This page provide more detailed information about blockchain tables and chained rows by row hash, how the blockchain tables are implemented, managed and how row data is handled in blockchain tables.
Blockchain tables are used to implement centralized blockchain applications where the central authority is the Oracle Database. Centralized blockchains provide organizations with more customizability and control, as they can decide who can participate in the network. The participants are different database users who trust Oracle Database to maintain a tamper-proof blockchain of transactions. All participants must have privileges to insert data into the blockchain table. The contents of the blockchain are defined and managed by the application. Compared to decentralized blockchains, centralized blockchains are useful in scenarios where a higher throughput and lower latency of transactions is preferred over consensus-based distributed blockchains.
Blockchain tables are insert-only tables that organize rows into a number of chains. Each row, except the first row in the chain, is chained to the previous row.
Rows in a blockchain table are tamper-proof. Each row contains a cryptographic hash value which is based on the data in that row and the hash value of the previous row in the chain. If a row is tampered with, the hash value of the row changes and this causes the hash value of the next row in the chain to change. An optional user signature can be added to a row for enhanced fraud detection.

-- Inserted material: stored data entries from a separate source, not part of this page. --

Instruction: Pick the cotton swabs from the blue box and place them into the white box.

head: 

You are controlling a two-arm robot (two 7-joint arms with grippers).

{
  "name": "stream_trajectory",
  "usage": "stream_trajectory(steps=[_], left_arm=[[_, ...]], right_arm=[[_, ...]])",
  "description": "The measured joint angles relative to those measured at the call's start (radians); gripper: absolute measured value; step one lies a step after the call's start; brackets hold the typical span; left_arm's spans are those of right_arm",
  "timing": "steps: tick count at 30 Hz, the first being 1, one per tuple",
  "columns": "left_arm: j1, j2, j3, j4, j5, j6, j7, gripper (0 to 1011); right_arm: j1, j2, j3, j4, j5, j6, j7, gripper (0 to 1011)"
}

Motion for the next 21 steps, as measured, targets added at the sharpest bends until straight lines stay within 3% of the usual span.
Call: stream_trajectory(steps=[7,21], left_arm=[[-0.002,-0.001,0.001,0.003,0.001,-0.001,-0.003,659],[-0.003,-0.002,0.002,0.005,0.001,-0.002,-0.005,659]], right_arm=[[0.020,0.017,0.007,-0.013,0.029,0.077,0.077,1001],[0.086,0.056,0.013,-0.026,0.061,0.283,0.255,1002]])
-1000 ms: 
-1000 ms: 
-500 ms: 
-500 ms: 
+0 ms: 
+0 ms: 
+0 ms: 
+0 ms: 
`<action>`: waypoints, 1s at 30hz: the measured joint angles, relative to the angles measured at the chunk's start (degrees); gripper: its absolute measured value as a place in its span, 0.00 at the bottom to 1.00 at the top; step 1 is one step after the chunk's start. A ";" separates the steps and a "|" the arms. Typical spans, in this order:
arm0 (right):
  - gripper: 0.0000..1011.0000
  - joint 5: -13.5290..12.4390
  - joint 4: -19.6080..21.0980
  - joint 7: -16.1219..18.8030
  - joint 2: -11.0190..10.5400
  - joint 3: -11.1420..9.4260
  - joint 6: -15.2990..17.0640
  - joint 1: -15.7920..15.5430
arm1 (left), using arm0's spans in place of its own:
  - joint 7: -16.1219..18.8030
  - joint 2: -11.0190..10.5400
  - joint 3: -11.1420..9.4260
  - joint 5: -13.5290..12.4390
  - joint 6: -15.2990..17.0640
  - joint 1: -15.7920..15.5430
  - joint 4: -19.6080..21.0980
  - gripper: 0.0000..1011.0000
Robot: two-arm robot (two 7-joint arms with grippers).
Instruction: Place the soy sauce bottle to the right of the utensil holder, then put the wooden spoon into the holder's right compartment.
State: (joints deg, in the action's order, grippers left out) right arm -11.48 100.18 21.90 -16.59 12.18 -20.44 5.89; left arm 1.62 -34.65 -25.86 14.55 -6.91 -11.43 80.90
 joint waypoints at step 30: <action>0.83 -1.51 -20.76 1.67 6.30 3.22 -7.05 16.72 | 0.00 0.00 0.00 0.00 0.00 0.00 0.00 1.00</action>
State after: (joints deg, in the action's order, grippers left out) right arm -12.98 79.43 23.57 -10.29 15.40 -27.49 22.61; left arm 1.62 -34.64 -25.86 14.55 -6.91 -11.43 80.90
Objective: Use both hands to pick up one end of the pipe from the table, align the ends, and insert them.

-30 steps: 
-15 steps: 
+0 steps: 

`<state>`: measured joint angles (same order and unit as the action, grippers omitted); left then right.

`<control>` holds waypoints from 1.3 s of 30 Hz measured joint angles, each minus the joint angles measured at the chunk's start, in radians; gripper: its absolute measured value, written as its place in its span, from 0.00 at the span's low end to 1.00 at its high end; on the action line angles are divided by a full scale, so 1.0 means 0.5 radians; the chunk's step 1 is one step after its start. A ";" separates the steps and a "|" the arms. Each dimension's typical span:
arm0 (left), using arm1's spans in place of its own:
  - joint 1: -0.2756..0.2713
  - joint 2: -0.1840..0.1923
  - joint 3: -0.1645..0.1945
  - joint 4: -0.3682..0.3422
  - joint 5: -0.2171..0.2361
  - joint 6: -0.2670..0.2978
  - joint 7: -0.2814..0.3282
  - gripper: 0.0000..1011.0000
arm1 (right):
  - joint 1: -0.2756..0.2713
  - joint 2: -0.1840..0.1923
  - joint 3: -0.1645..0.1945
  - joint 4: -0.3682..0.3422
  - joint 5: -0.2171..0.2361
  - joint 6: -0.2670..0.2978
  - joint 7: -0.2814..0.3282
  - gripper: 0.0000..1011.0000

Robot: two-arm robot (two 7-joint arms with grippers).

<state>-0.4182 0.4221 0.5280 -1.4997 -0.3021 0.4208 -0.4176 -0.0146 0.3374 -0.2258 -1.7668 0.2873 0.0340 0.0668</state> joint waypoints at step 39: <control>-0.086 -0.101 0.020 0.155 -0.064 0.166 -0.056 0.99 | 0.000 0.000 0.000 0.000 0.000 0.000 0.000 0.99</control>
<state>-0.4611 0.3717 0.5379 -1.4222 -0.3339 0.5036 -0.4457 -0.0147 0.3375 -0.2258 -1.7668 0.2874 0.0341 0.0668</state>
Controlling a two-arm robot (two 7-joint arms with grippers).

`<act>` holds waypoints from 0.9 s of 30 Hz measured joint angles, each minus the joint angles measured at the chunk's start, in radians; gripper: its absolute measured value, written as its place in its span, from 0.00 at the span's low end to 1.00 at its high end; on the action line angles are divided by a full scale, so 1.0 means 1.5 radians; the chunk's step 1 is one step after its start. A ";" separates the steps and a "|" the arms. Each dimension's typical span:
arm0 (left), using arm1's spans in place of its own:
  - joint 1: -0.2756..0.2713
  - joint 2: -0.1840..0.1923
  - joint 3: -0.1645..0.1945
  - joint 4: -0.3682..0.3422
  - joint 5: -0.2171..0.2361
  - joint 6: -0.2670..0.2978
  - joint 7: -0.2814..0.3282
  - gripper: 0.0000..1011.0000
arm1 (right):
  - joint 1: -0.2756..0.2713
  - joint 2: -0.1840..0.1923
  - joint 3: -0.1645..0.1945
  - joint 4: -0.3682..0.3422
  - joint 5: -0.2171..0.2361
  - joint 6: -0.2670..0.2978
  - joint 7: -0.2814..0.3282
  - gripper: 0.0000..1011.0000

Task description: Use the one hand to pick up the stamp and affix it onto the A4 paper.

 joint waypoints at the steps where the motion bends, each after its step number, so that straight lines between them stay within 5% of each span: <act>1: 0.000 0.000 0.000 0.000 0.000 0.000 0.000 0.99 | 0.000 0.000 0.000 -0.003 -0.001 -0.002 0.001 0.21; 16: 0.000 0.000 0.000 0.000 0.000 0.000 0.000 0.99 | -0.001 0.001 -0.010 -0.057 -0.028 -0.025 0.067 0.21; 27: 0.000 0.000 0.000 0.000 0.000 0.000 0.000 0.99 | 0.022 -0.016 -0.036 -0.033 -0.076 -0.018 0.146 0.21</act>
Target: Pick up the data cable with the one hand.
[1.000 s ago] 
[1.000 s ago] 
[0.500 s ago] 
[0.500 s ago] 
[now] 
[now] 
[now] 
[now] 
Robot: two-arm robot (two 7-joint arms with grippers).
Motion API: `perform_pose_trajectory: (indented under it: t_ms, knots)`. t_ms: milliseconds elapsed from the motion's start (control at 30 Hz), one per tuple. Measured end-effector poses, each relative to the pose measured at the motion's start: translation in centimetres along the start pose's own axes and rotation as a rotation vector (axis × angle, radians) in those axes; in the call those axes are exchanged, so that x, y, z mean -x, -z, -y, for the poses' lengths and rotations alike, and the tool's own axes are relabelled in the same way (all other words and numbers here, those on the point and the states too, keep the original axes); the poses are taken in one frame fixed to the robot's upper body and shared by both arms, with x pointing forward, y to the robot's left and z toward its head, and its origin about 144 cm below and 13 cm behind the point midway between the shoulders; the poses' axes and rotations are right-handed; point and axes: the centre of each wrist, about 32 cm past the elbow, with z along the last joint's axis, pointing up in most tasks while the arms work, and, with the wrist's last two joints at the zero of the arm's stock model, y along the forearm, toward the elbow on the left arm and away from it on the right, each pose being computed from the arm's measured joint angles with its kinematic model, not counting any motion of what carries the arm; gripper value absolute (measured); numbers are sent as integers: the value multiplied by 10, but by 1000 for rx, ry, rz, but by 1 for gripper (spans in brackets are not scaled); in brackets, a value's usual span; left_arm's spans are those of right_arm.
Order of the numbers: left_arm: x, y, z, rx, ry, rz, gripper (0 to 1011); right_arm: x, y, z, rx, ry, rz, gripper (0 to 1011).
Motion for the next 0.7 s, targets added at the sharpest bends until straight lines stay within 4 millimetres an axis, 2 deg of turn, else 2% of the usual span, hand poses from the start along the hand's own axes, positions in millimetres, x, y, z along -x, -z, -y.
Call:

Use blockchain tables when immutability of data is critical for your centralized applications and you need to maintain a tamper-resistant ledger of current and historical transactions. A blockchain table is a building block. You must define the triggers or stored procedures required to perform the tasks that will implement a centralized blockchain. Information Lifecycle Management (ILM) is used to manage the lifecycle of data in blockchain tables. When the data in one or more partitions of a blockchain table is old, it can be moved to cheaper storage using ILM techniques.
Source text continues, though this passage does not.